It didn't get here on its own. It came out of a little cricket. Don't believe me? Okay.
(Describer) Hairworms crawl out of one.
These hairworms are gnarly parasites. They actually control a cricket's mind to get to their home, the water.
(Describer) A few of them pull out of the cricket's back end.
The hairworm's journey starts innocently enough in a river as an egg,
(Describer) A white string falls.
one of many in this long string. The eggs grow into squiggly larvae, which get eaten by a mayfly larva that also lives in the river, and inside the mayfly is exactly where the hairworm needs to be. The hairworm uses this pointy part to burrow into the mayfly's flesh.
(Describer) The pointy part sticks out under a microscope.
Then it curls up and waits
(Describer) The mayfly sits on water.
because, really, it's not after a mayfly. It's after a cricket...
[chirping]
(Describer) One vibrates its wings in grass.
...so it sits tight while the mayfly larva turns into an adult and heads to dry land
(Describer) Some mayflies take off.
where it just might get eaten by a cricket that has no idea what it's in for.
(Describer) A cricket eats.
Inside the cricket, the hairworm goes at it, eating all the cricket's stored-up fat for about a month. The cricket loses its chirp, but the hairworm doesn't kill the cricket because the worm needs a lift back to the water.
(Describer) A stream flows over rocks.
Crickets usually avoid bodies of water. They're not great swimmers, so the worm takes over, boosting chemicals in the cricket's brain, which make the cricket walk around mindlessly until it happens to reach water. Scientists in France watched this infected cricket make a beeline for the pool.
(Describer) The cricket goes to a swimming pool and drops in. It's labelled as a wood cricket: Nemobius sylvestris.

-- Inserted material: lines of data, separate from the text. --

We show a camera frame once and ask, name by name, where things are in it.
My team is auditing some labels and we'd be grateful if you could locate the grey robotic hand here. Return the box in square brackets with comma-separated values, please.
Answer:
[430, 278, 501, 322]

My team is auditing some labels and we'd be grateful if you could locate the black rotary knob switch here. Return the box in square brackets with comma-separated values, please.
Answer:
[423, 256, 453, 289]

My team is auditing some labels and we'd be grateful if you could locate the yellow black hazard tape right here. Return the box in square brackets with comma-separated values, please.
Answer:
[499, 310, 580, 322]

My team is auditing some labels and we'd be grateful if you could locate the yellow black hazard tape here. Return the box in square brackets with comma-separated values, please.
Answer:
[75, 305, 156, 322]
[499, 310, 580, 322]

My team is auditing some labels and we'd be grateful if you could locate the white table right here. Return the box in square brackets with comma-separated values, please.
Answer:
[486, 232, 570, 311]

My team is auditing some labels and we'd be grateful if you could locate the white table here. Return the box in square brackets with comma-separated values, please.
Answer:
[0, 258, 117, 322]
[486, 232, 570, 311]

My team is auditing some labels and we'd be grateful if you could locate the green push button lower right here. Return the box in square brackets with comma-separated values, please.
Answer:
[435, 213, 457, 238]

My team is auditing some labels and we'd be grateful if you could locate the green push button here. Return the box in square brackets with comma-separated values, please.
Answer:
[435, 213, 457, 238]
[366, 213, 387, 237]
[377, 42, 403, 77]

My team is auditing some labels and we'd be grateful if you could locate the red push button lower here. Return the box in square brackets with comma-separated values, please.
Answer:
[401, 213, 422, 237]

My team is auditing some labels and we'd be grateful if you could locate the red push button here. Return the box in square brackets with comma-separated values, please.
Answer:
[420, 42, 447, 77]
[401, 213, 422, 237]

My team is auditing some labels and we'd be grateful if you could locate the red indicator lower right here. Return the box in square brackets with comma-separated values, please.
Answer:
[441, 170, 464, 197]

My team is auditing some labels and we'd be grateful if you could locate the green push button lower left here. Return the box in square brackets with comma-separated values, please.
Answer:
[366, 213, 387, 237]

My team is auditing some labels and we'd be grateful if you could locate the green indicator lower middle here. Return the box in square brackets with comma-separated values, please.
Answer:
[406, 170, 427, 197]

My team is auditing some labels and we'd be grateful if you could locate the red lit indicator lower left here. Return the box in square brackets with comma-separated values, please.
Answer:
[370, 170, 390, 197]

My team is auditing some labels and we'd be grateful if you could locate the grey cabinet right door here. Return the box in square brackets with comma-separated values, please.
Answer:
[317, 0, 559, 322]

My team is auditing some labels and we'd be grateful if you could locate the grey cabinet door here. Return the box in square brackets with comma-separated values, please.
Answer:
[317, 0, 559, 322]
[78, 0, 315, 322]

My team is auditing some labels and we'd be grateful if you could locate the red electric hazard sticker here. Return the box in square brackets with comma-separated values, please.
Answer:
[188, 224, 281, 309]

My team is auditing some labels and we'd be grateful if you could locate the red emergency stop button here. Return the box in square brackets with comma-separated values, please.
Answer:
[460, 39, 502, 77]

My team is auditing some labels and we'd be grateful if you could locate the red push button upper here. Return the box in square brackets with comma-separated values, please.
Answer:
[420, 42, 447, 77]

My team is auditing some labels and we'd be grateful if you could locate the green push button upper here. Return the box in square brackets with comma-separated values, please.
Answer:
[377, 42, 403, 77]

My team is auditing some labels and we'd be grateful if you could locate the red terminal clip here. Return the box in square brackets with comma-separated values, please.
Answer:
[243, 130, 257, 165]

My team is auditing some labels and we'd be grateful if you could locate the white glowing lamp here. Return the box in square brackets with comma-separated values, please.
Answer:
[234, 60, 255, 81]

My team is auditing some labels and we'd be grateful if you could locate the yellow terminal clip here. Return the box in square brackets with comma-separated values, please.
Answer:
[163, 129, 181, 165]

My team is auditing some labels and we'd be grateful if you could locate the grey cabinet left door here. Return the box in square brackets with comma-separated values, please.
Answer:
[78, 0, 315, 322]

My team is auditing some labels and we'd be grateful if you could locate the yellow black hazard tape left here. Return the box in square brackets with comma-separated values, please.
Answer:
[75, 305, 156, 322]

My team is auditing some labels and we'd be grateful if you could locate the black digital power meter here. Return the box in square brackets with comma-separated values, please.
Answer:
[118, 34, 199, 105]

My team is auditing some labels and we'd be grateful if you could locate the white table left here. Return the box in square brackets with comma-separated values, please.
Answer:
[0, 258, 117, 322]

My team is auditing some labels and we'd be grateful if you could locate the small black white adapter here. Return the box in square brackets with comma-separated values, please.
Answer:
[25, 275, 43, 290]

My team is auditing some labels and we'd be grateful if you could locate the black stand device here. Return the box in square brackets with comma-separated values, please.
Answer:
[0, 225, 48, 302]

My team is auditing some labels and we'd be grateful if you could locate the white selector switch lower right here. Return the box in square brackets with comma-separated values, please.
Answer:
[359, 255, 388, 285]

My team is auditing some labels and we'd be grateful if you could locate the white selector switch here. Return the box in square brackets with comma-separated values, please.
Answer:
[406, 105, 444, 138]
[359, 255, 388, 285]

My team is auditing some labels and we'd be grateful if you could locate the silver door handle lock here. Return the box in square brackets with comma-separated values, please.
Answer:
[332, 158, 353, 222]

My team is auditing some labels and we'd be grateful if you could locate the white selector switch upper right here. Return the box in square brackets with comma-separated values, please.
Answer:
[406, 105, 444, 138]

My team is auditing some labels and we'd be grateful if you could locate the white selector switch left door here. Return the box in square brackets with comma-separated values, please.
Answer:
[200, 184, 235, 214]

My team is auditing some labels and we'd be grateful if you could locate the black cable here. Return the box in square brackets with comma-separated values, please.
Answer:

The hairworm makes a break for it.
(Describer) As the cricket flails, the hairworm emerges from the back end.
Still going.
(Describer) More of it comes out.
Ugh, that's just--ugh.
(Describer) Much longer than the cricket, it keeps swimming back and forth, pulling itself out.
But don't worry.
(Describer) It breaks free.
They don't target humans.
(Describer) It swims on its own.
Ready for more?
(Describer) In a dish of water...
This one at the University of New Mexico has a whole lot of hairworms inside it. They don't waste any time, curling around each other to mate even before they're fully outside the cricket.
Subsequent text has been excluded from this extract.